Las ciudades se expandirán en los próximos veinte años en 1,5 millones de kilómetros cuadrados adicionales, un área equivalente a España, Francia y Alemania unidas, según expertos en ecología reunidos en Londres.
Científicos, políticos y empresarios debaten desde este lunes en la conferencia "Planet under pressure" ("Planeta bajo presión") soluciones para neutralizar el riesgo de que el actual modelo de desarrollo económico derive en problemas medioambientales en las próximas décadas.
La población humana pasará de 7.000 millones de personas a 9.000 millones en 2050, según las cifras que maneja las Naciones Unidas, lo que significa que, durante los próximos 38 años, cada semana habrá un millón más de seres humanos en el planeta.
Ese incremento en la demografía, sumado a la despoblación que sufren las áreas rurales en favor de las urbanas, hará que 6.300 millones de personas vivan en ciudades en 2050, comparado con los actuales 3.500 millones.
"La cuestión no es si debemos urbanizar, sino cómo debemos hacerlo. Las ciudades densas, diseñadas para ser eficientes, ofrecen uno de los caminos más prometedores hacia la sostenibilidad", señaló el científico de la Universidad de Arizona (Estados Unidos) Michail Fragkias.
Mientras hace un siglo había veinte ciudades con más de un millón de habitantes, actualmente hay 450, que ocupan el 5 por ciento de la superficie terrestre del planeta, subrayó Fragkias.
El debate sobre modelos urbanísticos fue uno de los temas centrales en el segundo día de la conferencia que reúne en la capital británica a 3.000 expertos, antesala de la cumbre de las Naciones Unidas Río+20 que se celebrará en junio en Río de Janeiro.
"Tenemos una oportunidad única para planificar la explosión urbanística que está a punto de ocurrir y proteger los ecosistemas, mejorar la vida de miles de millones de personas, evitar mayores problemas medioambientales y los efectos desastrosos del cambio climático", afirmó Roberto Sánchez-Rodríguez, profesor de la Universidad de California.

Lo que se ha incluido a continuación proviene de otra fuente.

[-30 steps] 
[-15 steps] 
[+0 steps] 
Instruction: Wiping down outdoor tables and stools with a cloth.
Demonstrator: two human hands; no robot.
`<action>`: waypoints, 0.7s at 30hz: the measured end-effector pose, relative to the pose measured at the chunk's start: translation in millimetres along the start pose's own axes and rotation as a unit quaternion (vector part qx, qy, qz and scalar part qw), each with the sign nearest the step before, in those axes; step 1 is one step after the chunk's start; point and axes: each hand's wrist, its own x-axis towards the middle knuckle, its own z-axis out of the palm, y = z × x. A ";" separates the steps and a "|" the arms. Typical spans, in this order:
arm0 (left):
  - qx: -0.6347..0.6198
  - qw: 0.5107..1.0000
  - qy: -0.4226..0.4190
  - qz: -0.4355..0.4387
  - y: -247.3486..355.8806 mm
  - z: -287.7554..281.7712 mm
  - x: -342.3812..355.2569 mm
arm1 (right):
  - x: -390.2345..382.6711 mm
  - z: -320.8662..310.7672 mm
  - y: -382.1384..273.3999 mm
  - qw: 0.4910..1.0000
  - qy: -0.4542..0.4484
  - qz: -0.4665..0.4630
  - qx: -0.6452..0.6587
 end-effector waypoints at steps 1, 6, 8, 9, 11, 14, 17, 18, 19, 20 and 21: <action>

En opinión de Shobhakar Dhakal, director del Proyecto de Carbono Global, las actuales ciudades requieren una "reestructuración urgente" para evitar que las emisiones de gases de efecto invernadero en las próximas décadas resulten insostenibles para el planeta.
El 70 por ciento del dióxido de carbono que se expulsa a la atmósfera surge de las concentraciones urbanas, por lo que plantear un modelo de ciudad sostenible es uno de los retos fundamentales para reconducir el cambio climático, según Dhakal.
En 2010, la actividad urbana fue responsable de 25.000 millones de toneladas métricas de CO2 expulsadas a la atmósfera, comparado con 15.000 millones en 1990, y de no registrarse cambios se calcula que en 2030 ascenderán a 36.500 millones.
Para el responsable del Proyecto de Carbono Global, el cambio necesario en las actuales ciudades pasa por incrementar la eficiencia gracias a la tecnología, con soluciones como medidores de las necesidades energéticas para generar sólo la electricidad necesaria.